PROBLEM DETAILS
Please give the data below again in full, exactly as it stands.

GIVEN DATA START

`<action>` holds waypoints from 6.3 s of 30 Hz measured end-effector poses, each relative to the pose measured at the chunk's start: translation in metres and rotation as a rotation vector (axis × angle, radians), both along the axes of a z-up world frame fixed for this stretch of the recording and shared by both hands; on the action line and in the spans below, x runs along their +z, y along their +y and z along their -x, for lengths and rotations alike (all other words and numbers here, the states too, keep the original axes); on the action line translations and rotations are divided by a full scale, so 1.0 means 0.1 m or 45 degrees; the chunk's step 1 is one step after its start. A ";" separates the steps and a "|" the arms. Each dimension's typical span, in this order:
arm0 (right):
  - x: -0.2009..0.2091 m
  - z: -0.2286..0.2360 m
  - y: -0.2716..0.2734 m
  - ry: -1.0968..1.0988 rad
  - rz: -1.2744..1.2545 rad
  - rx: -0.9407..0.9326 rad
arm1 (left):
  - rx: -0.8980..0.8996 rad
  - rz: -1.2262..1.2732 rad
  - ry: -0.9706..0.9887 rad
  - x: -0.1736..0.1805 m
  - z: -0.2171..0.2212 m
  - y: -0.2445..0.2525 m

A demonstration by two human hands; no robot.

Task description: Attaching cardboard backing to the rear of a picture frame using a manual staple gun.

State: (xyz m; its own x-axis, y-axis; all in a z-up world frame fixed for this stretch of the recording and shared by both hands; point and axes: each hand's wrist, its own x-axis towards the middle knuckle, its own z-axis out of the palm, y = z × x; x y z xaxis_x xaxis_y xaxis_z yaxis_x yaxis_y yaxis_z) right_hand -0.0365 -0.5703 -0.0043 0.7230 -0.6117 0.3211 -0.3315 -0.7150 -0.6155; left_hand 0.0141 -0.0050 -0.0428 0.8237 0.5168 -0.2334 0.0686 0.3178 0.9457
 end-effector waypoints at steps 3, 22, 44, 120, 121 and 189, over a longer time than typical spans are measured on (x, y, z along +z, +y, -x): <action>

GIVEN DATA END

RESULT
`<action>` holds waypoints from 6.3 s of 30 Hz measured end-effector poses, each relative to the pose measured at the chunk's start: translation in metres and rotation as a rotation vector (axis × angle, radians), both along the axes of a z-up world frame fixed for this stretch of the recording and shared by both hands; on the action line and in the spans below, x runs along their +z, y along their +y and z along their -x, for lengths and rotations alike (all other words and numbers here, the states too, keep the original axes); on the action line translations and rotations are divided by a full scale, so 1.0 means 0.1 m or 45 degrees; the chunk's step 1 is one step after its start. A ";" separates the steps and a "|" the arms. Each dimension's typical span, in this order:
arm0 (right):
  - x: -0.2009..0.2091 m
  - z: -0.2286..0.2360 m
  - y: -0.2716..0.2734 m
  - ry: -1.0968..1.0988 rad
  - rz: -1.2744..1.2545 rad
  - rx: -0.9407..0.9326 rad
arm1 (left):
  - rx: -0.8980..0.8996 rad
  - rz: -1.2262..1.2732 rad
  - ry: -0.9706..0.9887 rad
  - x: -0.1736..0.1805 m
  - z: -0.2171..0.2212 m
  - y: -0.2445..0.2525 m

A demonstration by two human hands; no robot.

Task description: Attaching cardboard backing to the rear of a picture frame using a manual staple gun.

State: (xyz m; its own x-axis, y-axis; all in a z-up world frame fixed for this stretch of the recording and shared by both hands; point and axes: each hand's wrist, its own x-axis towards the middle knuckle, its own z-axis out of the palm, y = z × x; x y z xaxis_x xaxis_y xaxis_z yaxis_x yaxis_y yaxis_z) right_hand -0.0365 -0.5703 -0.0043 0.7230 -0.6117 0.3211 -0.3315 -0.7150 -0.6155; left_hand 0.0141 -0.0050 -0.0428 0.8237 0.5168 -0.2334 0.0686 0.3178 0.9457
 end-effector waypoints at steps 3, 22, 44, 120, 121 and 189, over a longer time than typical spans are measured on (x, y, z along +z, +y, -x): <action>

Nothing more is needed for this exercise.